Y no pude contenerme al oir esto; y deteniendo mi caballo, quitándome el sombrero, y no ocultando mi  
emoción que llegaba hasta las lágrimas, alargué una mano al buen cura, y le dije:

--Venga esa mano, señor, Vd. no es un fraile, sino un apóstol de Jesús.... Me ha ensanchado Vd. el  
corazón; me ha hecho Vd. llorar.... Señor, le diré a Vd. francamente y con mi rudeza militar y  
republicana, yo he detestado desde mi juventud a los frailes y a los clérigos; les he hecho la guerra;  
la estoy haciendo todavía en favor de la Reforma, porque he creído que eran una peste; pero si todos  
ellos fuesen como Vd., señor, ¿quién sería el insensato que se atreviese, no digo a esgrimir su espada  
contra ellos, pero ni aun a dejar de adorarlos? ¡Oh, señor! yo soy lo que el clero llama un hereje, un  
impío, un _sansculote_; pero yo aquí digo a Vd., en presencia de Dios, que respeto las verdaderas  
virtudes cristianas.... Así, venero la religión de Jesucristo, como Vd. la practica, es decir, como él  
la enseñó, y no como la practican en todas partes. ¡Bendita Navidad ésta que me reservaba la mayor  
dicha de mi vida, y es el haber encontrado a un discípulo del sublime Misionero, cuya venida al mundo  
se celebra hoy! Y yo venía triste, recordando las Navidades pasadas en mi infancia y en mi juventud, y  
sintiéndome desgraciado por verme en estas montañas solo con mis recuerdos! ¿Qué valen aquellas  
fiestas de mi niñez, sólo gratas por la alegría tradicional y por la presencia de la familia? ¿Qué  
valen los profanos regocijos de la gran ciudad, que no dejan en el espíritu sino una pasajera  
impresión de placer? ¿Qué vale todo eso en comparación de la inmensa dicha de encontrar la virtud  
cristiana, la buena, la santa, la modesta, la práctica, la fecunda en beneficios? Señor cura,  
permítame Vd. apearme y darle un abrazo y protestarle que amo el cristianismo cuando lo encuentro tan  
puro como en los primeros y hermosos días del Evangelio.

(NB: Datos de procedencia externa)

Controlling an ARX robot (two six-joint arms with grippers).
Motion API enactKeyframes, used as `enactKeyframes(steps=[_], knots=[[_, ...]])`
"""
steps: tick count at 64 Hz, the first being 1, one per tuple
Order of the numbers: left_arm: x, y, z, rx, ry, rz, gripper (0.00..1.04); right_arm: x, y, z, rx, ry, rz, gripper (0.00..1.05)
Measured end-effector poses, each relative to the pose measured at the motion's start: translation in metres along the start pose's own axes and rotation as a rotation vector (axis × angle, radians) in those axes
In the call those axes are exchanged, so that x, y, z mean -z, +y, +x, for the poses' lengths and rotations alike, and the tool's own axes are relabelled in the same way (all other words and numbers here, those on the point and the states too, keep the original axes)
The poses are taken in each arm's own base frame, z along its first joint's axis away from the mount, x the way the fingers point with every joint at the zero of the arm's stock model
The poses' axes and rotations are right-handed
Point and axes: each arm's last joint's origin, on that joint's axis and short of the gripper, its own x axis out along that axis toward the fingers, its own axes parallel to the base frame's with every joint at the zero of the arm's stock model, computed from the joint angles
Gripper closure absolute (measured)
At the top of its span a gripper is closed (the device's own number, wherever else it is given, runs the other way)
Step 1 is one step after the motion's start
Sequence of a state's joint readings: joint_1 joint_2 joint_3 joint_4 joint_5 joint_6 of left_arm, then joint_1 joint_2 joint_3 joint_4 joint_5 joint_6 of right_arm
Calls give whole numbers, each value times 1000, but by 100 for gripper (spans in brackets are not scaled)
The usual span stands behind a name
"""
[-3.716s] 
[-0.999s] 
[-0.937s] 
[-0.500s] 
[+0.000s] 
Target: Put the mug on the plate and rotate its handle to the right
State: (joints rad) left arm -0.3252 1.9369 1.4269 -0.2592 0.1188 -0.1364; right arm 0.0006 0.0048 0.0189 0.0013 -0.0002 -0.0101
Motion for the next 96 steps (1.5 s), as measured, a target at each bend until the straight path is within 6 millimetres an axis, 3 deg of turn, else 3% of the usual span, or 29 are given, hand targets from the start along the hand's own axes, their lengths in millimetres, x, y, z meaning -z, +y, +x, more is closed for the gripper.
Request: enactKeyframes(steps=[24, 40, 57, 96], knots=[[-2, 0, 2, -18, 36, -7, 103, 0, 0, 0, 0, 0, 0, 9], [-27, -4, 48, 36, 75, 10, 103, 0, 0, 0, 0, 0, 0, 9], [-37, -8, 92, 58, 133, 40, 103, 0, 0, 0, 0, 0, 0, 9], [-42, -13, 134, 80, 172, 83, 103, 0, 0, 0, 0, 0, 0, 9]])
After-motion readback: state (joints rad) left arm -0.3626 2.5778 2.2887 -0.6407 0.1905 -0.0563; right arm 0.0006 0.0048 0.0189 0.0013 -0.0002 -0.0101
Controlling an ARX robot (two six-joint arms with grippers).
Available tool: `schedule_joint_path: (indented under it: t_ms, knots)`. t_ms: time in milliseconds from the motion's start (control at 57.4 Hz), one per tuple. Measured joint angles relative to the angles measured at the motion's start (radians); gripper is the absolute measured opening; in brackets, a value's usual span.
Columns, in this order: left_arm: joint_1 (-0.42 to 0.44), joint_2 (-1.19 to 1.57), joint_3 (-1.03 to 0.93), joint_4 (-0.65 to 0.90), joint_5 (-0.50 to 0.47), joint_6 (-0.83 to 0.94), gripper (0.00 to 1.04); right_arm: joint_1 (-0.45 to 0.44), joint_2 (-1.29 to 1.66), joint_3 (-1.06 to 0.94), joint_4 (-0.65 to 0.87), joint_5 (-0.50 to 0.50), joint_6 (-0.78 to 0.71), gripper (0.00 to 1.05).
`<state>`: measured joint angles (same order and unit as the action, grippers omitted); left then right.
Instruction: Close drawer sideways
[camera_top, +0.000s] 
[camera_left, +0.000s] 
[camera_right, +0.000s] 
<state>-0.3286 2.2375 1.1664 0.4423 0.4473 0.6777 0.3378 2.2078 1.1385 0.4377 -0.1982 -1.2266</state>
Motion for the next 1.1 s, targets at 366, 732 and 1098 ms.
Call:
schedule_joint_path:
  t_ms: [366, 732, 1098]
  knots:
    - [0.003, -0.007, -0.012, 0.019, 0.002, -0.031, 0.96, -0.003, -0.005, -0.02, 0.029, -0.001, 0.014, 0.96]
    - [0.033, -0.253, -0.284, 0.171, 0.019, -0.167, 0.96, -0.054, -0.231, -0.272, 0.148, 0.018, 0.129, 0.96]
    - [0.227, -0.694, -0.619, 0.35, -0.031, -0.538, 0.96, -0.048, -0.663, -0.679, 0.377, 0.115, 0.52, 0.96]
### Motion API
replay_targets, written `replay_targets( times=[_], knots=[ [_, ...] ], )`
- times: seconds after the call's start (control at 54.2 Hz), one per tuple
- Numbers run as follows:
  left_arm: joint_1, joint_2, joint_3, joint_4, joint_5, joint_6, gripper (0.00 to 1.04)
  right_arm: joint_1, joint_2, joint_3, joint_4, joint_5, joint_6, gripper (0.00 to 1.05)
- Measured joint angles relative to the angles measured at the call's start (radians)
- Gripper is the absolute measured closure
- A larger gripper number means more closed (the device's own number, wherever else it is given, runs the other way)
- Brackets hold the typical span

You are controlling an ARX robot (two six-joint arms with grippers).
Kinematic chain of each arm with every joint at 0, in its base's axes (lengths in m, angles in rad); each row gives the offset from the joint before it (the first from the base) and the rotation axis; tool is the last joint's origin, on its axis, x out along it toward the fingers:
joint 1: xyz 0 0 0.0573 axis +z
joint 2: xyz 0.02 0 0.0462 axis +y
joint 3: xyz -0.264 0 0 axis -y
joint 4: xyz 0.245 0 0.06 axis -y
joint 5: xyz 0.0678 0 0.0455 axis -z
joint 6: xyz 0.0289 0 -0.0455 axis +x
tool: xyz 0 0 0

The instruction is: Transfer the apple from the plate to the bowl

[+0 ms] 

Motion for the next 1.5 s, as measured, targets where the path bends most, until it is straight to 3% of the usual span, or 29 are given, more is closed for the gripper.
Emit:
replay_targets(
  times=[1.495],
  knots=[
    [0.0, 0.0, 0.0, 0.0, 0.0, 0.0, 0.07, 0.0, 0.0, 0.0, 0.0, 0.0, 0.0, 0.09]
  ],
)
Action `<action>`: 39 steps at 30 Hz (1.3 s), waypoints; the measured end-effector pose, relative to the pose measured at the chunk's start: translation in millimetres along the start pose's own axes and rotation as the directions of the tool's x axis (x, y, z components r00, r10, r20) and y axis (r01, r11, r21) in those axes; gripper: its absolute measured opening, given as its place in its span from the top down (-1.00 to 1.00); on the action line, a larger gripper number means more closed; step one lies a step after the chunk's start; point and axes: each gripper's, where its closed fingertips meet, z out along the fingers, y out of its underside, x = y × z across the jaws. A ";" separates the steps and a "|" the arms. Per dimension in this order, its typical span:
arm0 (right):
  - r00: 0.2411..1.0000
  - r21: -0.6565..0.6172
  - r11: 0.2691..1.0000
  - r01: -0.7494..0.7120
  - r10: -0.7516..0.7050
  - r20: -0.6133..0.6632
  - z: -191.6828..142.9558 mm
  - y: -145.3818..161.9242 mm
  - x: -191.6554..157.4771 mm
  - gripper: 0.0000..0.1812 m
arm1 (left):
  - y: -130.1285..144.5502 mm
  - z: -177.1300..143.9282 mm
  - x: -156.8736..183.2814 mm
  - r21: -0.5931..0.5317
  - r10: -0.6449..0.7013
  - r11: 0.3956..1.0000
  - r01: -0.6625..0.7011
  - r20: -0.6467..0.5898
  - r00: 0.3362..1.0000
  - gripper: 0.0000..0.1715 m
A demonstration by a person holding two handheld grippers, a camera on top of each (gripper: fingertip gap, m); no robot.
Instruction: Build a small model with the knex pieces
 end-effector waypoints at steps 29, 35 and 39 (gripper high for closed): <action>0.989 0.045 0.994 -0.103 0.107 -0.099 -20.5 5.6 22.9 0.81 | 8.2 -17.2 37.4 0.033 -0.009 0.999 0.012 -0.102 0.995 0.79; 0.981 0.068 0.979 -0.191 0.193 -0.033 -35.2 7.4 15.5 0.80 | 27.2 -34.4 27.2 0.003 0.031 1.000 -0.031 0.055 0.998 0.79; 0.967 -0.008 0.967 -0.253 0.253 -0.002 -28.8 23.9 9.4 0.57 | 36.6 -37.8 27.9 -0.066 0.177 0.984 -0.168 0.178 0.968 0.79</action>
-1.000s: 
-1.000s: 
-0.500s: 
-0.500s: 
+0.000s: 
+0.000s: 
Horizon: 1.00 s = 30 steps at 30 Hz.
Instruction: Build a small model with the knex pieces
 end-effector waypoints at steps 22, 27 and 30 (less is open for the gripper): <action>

El cura se bajó también de su pobre caballejo, y me abrazó, llorando y sorprendido de mi arranque de  
sincera franqueza. No podía hablar por su emoción, y apenas pudo murmurar, al estrecharme contra su  
pecho:

--Pero, señor capitán ... yo no merezco ... yo creo que cumplo ... esto es muy natural; yo no soy nada  
... ¡qué he de ser yo! ¡Jesucristo! ¡Dios! ¡el pueblo!